» TRY IT
The lines from the start of the records through the one containing "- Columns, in" are to be transcribed exactly, and nothing else.

[Excerpts from a dataset]
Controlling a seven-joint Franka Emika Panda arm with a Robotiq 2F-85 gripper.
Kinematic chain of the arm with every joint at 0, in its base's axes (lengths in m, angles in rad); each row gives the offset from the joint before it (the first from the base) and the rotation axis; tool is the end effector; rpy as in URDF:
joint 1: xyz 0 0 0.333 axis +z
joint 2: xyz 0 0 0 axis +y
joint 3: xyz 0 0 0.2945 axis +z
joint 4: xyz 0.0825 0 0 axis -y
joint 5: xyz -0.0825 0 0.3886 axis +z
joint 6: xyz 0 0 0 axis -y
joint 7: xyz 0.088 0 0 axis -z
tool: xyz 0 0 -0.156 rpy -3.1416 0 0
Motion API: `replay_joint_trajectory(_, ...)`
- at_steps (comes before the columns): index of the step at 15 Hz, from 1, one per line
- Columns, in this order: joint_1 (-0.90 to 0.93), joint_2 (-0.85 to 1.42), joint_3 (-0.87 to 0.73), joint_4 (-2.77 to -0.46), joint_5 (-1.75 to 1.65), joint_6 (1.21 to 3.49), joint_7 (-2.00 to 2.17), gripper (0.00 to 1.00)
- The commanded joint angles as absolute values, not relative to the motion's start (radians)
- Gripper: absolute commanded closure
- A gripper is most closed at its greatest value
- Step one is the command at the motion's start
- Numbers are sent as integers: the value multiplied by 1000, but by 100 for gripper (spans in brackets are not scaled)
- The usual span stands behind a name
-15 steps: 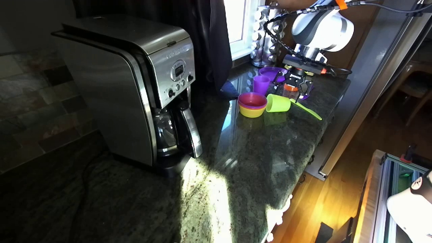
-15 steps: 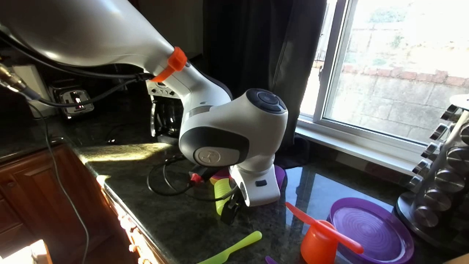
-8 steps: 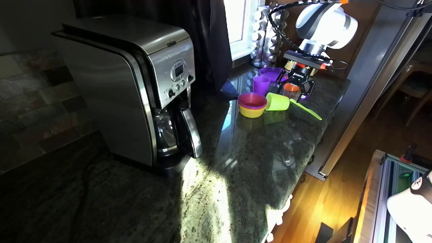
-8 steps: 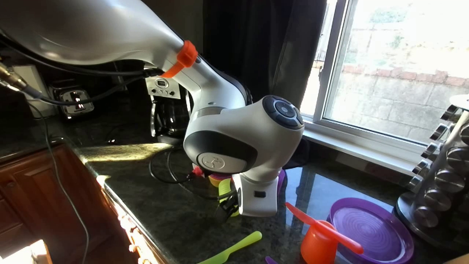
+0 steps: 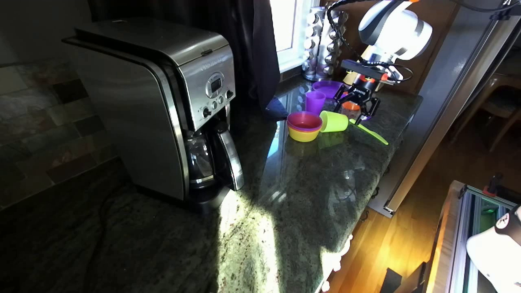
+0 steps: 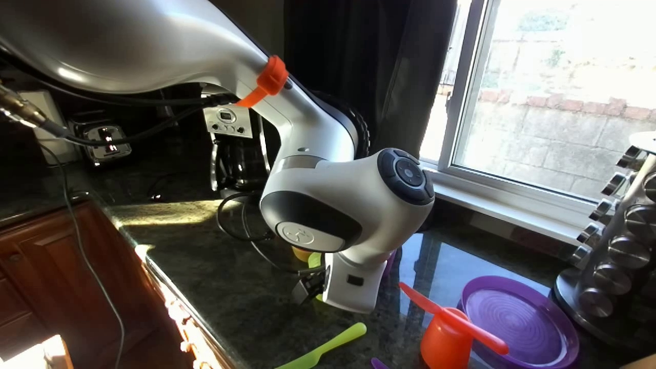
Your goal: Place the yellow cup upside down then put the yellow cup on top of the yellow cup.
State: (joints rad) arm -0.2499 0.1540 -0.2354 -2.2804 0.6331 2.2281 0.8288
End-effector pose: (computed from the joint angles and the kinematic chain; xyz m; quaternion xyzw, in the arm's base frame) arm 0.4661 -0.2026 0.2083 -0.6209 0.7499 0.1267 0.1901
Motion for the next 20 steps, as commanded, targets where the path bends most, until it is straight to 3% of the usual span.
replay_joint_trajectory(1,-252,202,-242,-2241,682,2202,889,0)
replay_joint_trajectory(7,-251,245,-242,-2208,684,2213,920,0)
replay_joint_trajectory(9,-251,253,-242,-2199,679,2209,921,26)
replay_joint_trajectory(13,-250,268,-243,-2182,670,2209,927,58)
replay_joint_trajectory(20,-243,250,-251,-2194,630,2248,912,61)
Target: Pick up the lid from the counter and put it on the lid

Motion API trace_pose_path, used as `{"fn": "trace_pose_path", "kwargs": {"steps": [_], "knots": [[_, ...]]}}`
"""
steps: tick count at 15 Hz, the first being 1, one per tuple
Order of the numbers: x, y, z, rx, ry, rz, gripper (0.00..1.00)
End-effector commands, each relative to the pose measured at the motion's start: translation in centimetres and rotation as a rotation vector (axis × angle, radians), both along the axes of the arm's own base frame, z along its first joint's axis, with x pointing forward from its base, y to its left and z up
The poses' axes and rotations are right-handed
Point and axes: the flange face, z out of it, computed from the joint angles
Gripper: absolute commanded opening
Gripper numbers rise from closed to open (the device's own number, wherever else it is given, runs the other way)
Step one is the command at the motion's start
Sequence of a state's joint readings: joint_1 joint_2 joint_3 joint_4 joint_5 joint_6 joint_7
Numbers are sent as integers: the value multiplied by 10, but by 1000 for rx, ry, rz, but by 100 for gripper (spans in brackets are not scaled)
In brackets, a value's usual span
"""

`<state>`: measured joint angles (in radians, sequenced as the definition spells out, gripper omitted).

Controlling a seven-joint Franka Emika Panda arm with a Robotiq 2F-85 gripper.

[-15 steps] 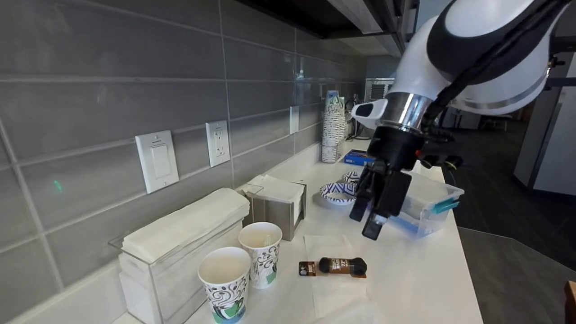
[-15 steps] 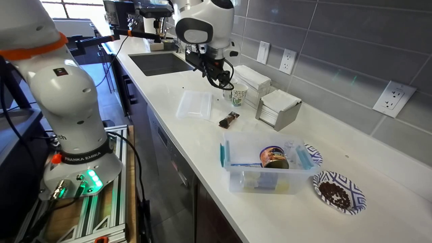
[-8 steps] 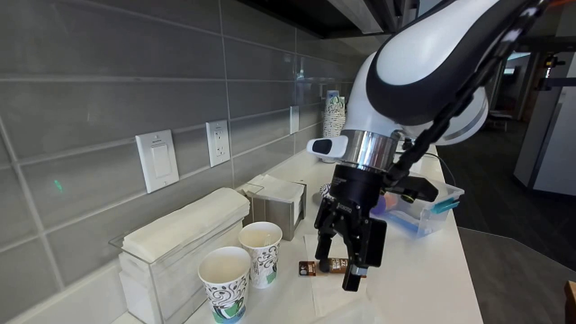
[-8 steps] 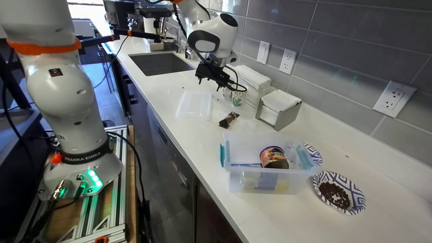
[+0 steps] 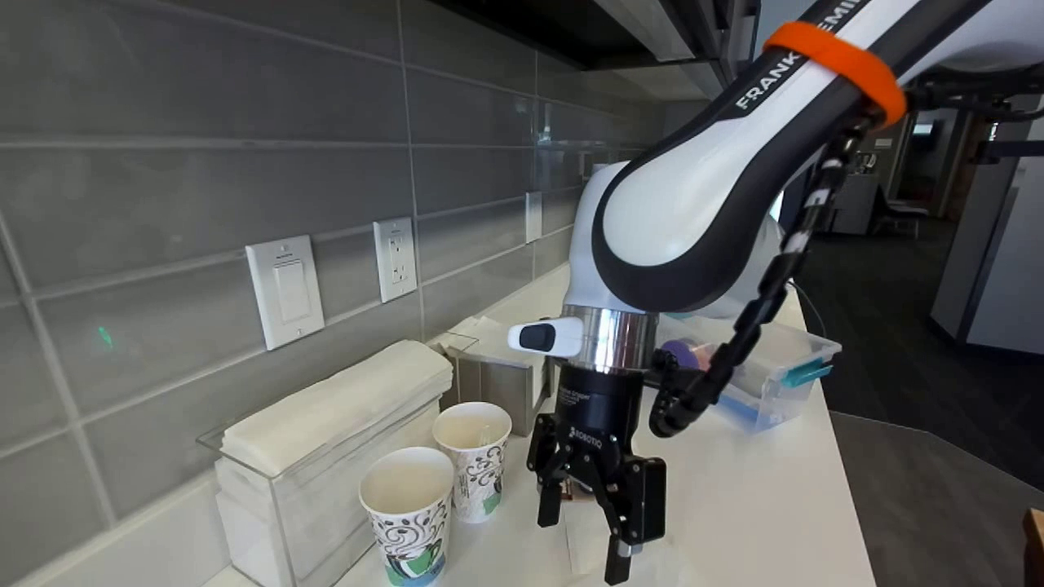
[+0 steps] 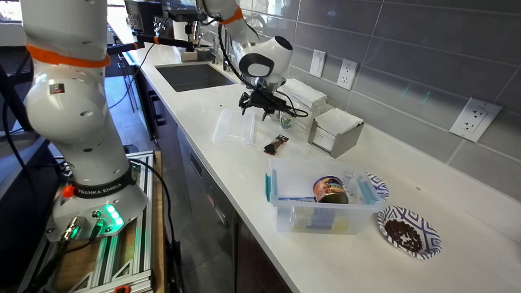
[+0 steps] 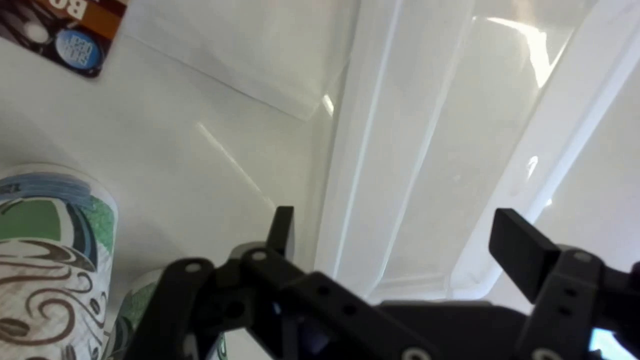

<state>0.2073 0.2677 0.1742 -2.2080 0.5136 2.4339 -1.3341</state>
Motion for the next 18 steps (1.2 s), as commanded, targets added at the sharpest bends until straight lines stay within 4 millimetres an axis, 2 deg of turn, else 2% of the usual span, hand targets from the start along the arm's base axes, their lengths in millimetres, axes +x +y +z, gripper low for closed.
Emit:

» EXERCISE SOLUTION
Controlling a seven-joint Franka Emika Panda arm with a Robotiq 2F-85 gripper.
Kinematic chain of the arm with every joint at 0, in its base's axes (lengths in m, angles in rad); each row gives the offset from the joint before it (the first from the base) and the rotation axis; tool is the end effector; rpy as in URDF:
joint 1: xyz 0 0 0.333 axis +z
joint 2: xyz 0 0 0 axis +y
joint 3: xyz 0 0 0.2945 axis +z
joint 4: xyz 0.0825 0 0 axis -y
joint 5: xyz -0.0825 0 0.3886 axis +z
joint 6: xyz 0 0 0 axis -y
joint 7: xyz 0.088 0 0 axis -z
tool: xyz 0 0 -0.156 rpy -3.1416 0 0
Motion API: `replay_joint_trajectory(_, ...)`
- at_steps (comes before the columns): index of the step at 15 Hz, from 1, one per line
- Columns, in this order: joint_1 (-0.90 to 0.93), joint_2 (-0.85 to 1.42), joint_3 (-0.87 to 0.73), joint_4 (-2.77 to -0.46), joint_5 (-1.75 to 1.65), joint_6 (1.21 to 3.49), joint_7 (-2.00 to 2.17), gripper (0.00 to 1.00)

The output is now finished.